Сев на постели, она посмотрела на спящего рядом Льюка, потом на Гарриет, спавшую с другой стороны. Сразу за Гарриет лежал Эндрю, потом Абрахам, еще дальше Розанна, Ребекка. В первую свою ночь в Файетте Ханна и Абнер тоже устроились кое-как с краю на этом матраце, но выспались плохо, и пришлось из соломы и одеял сделать для них отдельное ложе и разместить в нижней комнате, наискосок от кровати родителей. Сейчас, когда дети спали, все дышало покоем, и даже Гарриет, целых три дня – с тех пор как отъезд Эммелины стал делом решенным – едва подавлявшая бешенство, казалась спокойной и кроткой.

Ярость Гарриет была вызвана тем, что кусок домотканой материи, предназначавшийся ей на платье (то, что она носила, было уже прозрачным от ветхости; она не снимала его второй год, а перед тем Эммелина – два года), по настоянию Ханны, категорически объявившей, что нельзя ехать в Лоуэлл, не имея одежды на смену, передали Эммелине, которая с помощью тетки соорудила себе из него еще одно платье. В результате вплоть до вчерашнего вечера Гарриет всем своим поведением показывала, что отъезд Эммелины – просто замаскированный предлог сшить ей обнову.

Гарриет была четвертым ребенком в семье, но второй девочкой: родилась после Льюка и Эндрю. Единственная из всех, она вечно ссорилась с Эммелиной. А в прошлом году – ей было тогда девять лет – в ответ на какую-то просьбу вдруг прошипела: «Ты не приказывай – ты мне не мать!» – с такой злостью, что Эммелина вся сжалась, как от удара.

В душе Эммелина была, пожалуй, уверена, что Гарриет рада ее отъезду, и поэтому просто остолбенела, когда, взобравшись вчера перед сном на чердак, вдруг обнаружила, что сестра просто места себе не находит. Стоило Эммелине подойти к матрацу, как Гарриет, обхватив ее руками, запричитала сквозь слезы: «Эмми, не езди в Лоуэлл! Эмми, я так боюсь за тебя!»

– Ну зачем нам бояться Лоуэлла? – ответила Эммелина, очень стараясь говорить твердо, чтобы страх Гарриет не всколыхнул ее страхи. – Лоуэлл вовсе не страшный. Просто там все другое, чем здесь.

Но Гарриет только горше расплакалась, и Эммелине пришлось ее успокаивать, обнимая и гладя по волосам, обещая, как только приедет в город, сразу же очень подробно обо всем написать. В конце концов Гарриет стихла, легла, сама отодвинувшись к краю матраца так, чтобы и Эммелине было достаточно места (в другое время ее приходилось упрашивать сдвинуться хоть чуть-чуть), и уже вскоре заснула – дыхание сделалось ровным и мерным.

Тогда Эммелина, встав на колени, лицом к чердачному окошку, принялась молиться.

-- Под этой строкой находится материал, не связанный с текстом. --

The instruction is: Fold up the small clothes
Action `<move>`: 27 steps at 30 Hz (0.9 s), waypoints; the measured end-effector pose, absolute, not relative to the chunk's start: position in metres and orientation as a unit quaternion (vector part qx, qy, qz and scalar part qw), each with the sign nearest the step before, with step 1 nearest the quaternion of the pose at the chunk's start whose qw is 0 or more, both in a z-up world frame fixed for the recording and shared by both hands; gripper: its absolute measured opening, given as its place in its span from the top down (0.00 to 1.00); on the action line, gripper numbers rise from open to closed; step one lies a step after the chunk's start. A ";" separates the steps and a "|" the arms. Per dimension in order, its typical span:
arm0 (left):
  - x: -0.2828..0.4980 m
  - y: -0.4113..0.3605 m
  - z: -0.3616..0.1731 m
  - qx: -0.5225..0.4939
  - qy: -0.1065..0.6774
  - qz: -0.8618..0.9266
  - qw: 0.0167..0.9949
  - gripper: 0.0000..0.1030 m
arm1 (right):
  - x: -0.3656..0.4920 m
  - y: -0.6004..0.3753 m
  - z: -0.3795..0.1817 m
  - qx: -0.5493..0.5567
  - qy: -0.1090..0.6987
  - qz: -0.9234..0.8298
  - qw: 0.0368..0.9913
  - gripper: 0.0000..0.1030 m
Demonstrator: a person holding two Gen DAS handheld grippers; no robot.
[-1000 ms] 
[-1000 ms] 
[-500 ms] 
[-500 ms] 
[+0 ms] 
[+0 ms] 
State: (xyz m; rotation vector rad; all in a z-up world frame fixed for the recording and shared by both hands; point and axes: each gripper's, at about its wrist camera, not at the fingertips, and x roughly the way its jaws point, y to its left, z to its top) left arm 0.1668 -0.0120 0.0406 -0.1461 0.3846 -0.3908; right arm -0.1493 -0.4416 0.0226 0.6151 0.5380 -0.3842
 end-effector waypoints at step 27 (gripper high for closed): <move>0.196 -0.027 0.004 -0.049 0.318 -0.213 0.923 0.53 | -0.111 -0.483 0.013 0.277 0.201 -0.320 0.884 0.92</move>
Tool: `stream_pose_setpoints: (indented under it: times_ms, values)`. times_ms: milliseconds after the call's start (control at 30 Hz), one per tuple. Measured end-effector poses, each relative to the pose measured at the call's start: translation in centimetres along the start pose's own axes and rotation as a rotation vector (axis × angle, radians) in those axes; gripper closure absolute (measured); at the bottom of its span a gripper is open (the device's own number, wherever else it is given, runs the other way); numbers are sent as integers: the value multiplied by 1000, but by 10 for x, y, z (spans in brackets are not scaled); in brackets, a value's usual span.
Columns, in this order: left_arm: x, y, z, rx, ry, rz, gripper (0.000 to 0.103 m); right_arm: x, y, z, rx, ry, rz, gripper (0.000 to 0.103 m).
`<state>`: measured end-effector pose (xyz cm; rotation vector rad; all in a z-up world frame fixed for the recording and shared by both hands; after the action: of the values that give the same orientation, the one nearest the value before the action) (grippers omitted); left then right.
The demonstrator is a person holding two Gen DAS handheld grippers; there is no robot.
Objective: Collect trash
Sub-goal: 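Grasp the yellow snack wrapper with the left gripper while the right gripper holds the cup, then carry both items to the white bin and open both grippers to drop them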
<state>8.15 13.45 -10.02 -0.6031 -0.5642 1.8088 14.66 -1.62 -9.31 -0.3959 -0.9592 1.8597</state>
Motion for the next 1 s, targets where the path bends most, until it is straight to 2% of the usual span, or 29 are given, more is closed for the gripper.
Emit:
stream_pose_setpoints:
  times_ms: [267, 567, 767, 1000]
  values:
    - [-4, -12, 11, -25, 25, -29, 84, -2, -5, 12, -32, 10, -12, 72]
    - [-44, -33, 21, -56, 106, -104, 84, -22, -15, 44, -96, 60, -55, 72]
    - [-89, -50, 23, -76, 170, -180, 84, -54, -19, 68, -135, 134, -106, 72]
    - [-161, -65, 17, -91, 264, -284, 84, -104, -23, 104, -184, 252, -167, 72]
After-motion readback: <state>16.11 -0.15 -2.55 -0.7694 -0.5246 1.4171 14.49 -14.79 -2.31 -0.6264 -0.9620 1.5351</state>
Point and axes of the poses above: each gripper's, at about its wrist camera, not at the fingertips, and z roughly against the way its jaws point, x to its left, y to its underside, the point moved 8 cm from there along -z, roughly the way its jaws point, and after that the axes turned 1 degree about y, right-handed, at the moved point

Льюк, сам нередко забывавший прочитать молитвы, видя ее на коленях, обычно вскакивал и молился вместе. Но в этот вечер он продолжал лежать молча, одеревеневший, несчастный. Уже устроившись рядом с ним на матраце, Эммелина увидела в проникавшем через окно слабом свете, что он лежит с открытыми глазами, а коснувшись его лица обнаружила слезы.

– Не плачь, Льюк, это ведь не надолго, – пообещала она.

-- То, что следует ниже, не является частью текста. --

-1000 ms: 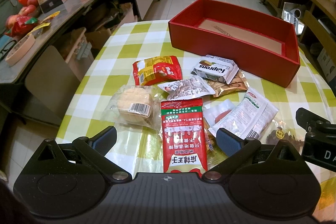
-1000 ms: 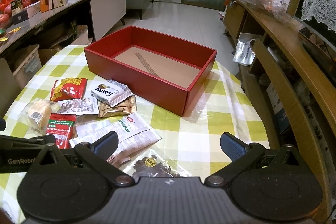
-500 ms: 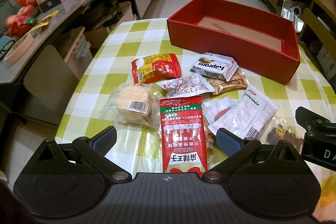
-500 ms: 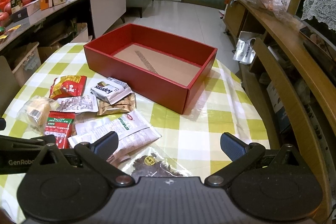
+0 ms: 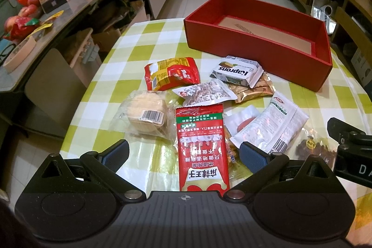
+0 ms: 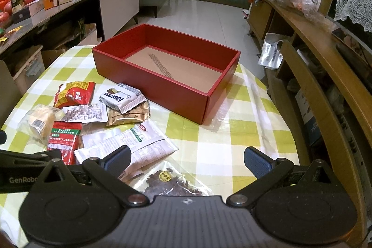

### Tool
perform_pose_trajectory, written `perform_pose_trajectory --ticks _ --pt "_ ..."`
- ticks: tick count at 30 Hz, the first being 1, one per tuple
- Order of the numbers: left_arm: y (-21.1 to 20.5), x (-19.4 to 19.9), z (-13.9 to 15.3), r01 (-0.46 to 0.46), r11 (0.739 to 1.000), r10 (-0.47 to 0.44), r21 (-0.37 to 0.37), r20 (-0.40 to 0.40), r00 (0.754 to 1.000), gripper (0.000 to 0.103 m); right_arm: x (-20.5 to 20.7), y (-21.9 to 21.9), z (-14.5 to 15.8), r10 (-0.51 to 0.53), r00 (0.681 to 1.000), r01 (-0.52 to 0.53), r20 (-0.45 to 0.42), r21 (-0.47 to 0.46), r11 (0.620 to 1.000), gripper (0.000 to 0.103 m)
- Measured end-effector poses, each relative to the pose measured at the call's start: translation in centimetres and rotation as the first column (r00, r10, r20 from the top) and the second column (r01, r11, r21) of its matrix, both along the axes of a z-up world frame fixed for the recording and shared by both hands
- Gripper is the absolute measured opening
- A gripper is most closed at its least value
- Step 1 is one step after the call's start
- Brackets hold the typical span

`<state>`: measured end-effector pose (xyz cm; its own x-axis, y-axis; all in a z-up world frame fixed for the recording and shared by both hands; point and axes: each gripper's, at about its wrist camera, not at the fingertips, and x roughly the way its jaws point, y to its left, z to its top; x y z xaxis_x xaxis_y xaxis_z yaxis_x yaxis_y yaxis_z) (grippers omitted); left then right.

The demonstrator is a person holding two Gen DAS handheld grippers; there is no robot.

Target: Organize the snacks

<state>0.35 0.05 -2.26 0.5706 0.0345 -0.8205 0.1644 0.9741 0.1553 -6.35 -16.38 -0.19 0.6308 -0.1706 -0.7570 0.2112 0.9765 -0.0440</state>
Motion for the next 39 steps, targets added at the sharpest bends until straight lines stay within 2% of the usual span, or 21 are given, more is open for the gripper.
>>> perform_pose_trajectory --ticks 12,20,30,33,35,37,39 --pt "0.0 0.3 -0.7 -0.001 1.000 0.002 0.008 -0.028 1.000 0.102 0.1 -0.8 -0.1 -0.025 1.000 0.025 -0.010 0.008 1.000 0.103" --pt "1.4 2.2 -3.8 -0.074 0.997 0.070 -0.018 -0.178 0.982 0.100 -0.2 -2.1 0.2 -0.051 0.999 0.051 -0.008 0.046 0.998 0.103" --pt "0.9 3.6 -6.0 -0.122 0.992 0.108 -0.044 -0.246 0.963 0.102 -0.5 -3.9 -0.1 -0.080 0.996 0.083 -0.027 0.111 0.990 0.103" --pt "0.5 3.4 -6.5 -0.112 0.993 0.096 -0.045 -0.261 0.961 0.102 -0.3 -4.7 -0.8 -0.112 0.992 0.119 -0.060 0.127 0.985 0.103" --pt "0.4 3.2 -6.3 -0.095 0.994 0.078 -0.056 -0.259 0.963 0.095 -0.3 -5.2 -1.5 -0.130 0.987 0.143 -0.090 0.157 0.977 0.103" --pt "0.8 3.0 -5.8 -0.078 0.991 0.046 -0.108 -0.277 0.960 0.076 -0.2 -5.7 -2.4 -0.150 0.981 0.172 -0.127 0.188 0.967 0.103" --pt "1.3 2.8 -5.6 -0.081 0.987 0.035 -0.141 -0.300 0.953 0.067 0.0 -5.8 -3.2 -0.159 0.974 0.192 -0.160 0.212 0.958 0.103"
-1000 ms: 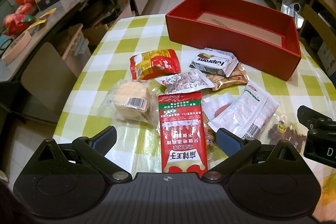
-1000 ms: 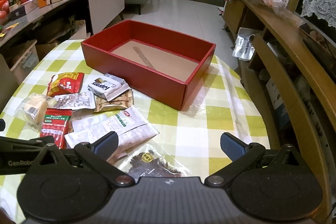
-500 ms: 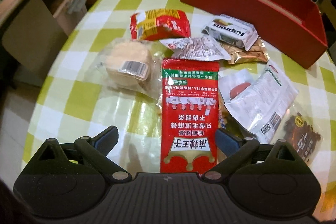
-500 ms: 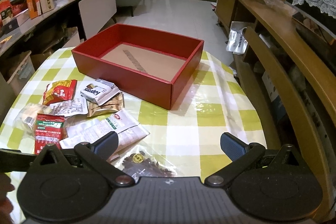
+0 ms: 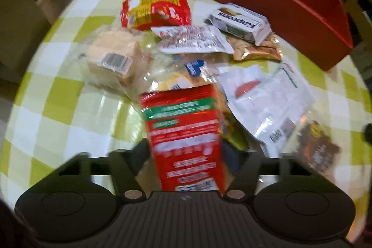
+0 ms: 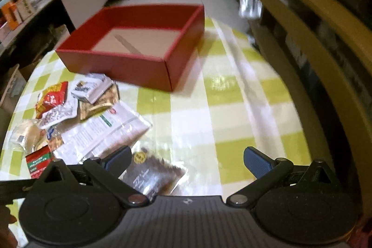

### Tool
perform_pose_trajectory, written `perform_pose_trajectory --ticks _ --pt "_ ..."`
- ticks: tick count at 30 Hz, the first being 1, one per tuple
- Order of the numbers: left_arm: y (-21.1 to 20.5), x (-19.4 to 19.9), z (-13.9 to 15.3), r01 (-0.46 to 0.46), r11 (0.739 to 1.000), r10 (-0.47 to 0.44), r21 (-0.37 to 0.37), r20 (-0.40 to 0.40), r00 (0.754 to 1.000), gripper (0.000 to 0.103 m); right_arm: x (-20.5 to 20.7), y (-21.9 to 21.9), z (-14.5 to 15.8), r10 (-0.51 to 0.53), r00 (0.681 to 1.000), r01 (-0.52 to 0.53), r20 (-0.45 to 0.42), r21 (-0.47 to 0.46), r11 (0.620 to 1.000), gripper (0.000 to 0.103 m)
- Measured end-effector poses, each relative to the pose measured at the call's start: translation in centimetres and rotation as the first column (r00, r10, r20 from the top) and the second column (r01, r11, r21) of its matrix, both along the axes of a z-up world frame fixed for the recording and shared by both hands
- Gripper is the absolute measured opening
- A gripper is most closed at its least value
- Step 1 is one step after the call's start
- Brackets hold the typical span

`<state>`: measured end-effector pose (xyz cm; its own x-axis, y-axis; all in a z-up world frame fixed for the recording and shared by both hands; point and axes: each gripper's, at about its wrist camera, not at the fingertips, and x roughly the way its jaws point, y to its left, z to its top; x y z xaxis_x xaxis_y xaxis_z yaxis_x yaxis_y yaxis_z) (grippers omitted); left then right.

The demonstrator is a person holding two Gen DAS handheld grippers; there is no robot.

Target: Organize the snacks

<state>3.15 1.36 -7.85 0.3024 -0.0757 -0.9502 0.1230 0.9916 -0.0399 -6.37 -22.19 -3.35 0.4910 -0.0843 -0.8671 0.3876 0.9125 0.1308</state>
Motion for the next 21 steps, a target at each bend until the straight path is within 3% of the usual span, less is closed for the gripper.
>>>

– А я и не плачу, – пробурчал он в ответ.


Теперь, утром, Эммелине не захотелось будить ни Льюка, ни остальных. Она надеялась хоть немного побыть наедине с матерью. Встав осторожно с матраца, она спустилась по лесенке в нижнюю комнату. Мать сидела возле горевшего очага, кормила грудью крошку Уильяма. Все прочие еще спали. Мать улыбнулась устало:

– Ты спала, Эмми? Я так волновалась, что глаз не сомкнула.

– Не надо так, мама: мне вовсе не страшно.

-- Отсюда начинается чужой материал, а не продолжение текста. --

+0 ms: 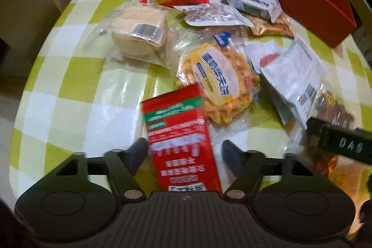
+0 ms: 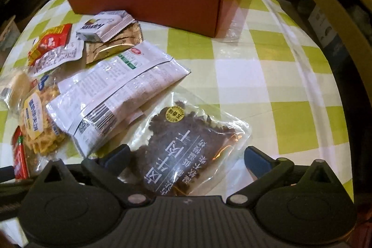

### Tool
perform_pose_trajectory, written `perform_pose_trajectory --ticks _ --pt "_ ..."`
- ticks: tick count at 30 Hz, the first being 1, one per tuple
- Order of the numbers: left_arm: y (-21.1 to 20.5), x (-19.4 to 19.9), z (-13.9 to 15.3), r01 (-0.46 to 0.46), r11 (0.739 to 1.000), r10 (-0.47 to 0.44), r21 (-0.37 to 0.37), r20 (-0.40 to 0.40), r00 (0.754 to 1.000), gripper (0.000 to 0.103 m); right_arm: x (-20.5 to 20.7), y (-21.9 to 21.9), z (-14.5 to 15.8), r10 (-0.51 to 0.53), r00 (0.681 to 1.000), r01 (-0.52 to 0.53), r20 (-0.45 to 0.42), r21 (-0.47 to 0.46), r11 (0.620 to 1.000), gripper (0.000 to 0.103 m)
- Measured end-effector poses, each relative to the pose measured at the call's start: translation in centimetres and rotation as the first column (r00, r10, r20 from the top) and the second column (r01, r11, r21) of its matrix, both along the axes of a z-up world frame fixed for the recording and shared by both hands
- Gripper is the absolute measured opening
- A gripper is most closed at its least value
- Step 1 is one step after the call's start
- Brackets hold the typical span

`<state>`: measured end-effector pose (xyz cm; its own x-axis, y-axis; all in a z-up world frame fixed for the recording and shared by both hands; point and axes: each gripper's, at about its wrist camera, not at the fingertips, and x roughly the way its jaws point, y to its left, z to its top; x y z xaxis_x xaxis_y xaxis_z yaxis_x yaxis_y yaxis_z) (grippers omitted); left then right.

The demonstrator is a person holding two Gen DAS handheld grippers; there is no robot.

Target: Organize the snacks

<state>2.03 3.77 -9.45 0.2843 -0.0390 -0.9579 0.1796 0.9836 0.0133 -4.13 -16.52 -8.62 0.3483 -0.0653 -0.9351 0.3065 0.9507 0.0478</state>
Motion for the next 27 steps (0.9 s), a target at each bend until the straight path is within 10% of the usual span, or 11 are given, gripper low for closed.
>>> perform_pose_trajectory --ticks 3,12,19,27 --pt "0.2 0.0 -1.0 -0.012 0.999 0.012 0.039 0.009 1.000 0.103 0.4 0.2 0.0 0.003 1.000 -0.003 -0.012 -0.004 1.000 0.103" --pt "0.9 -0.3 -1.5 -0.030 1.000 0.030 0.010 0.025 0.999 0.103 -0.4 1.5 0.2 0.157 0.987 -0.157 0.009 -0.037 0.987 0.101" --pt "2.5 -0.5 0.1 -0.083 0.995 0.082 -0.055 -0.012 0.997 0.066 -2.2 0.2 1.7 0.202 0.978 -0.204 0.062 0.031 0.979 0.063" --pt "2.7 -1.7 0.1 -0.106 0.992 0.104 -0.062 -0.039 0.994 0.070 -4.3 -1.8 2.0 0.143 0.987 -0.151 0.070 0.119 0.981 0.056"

Она повесила свое новое платье на гвоздик, вбитый в кирпичную стенку над очагом. Так оно будет теплым, когда придет пора одеваться. Платье… Кусочек слюды спрятан в одном из его карманов.

Деревянный сундучок, который Льюк смастерил для ее пожитков (а Эндрю вырезал в подарок деревянный гребешок), стоял теперь на краю длинного стола. Сундучок этот (размером фут на два фута) был сделан из гладких сосновых досок. Льюк, добросовестный и аккуратный, зачистил все до одной зацепки-зазубринки и пригнал крышку плотно и крепко.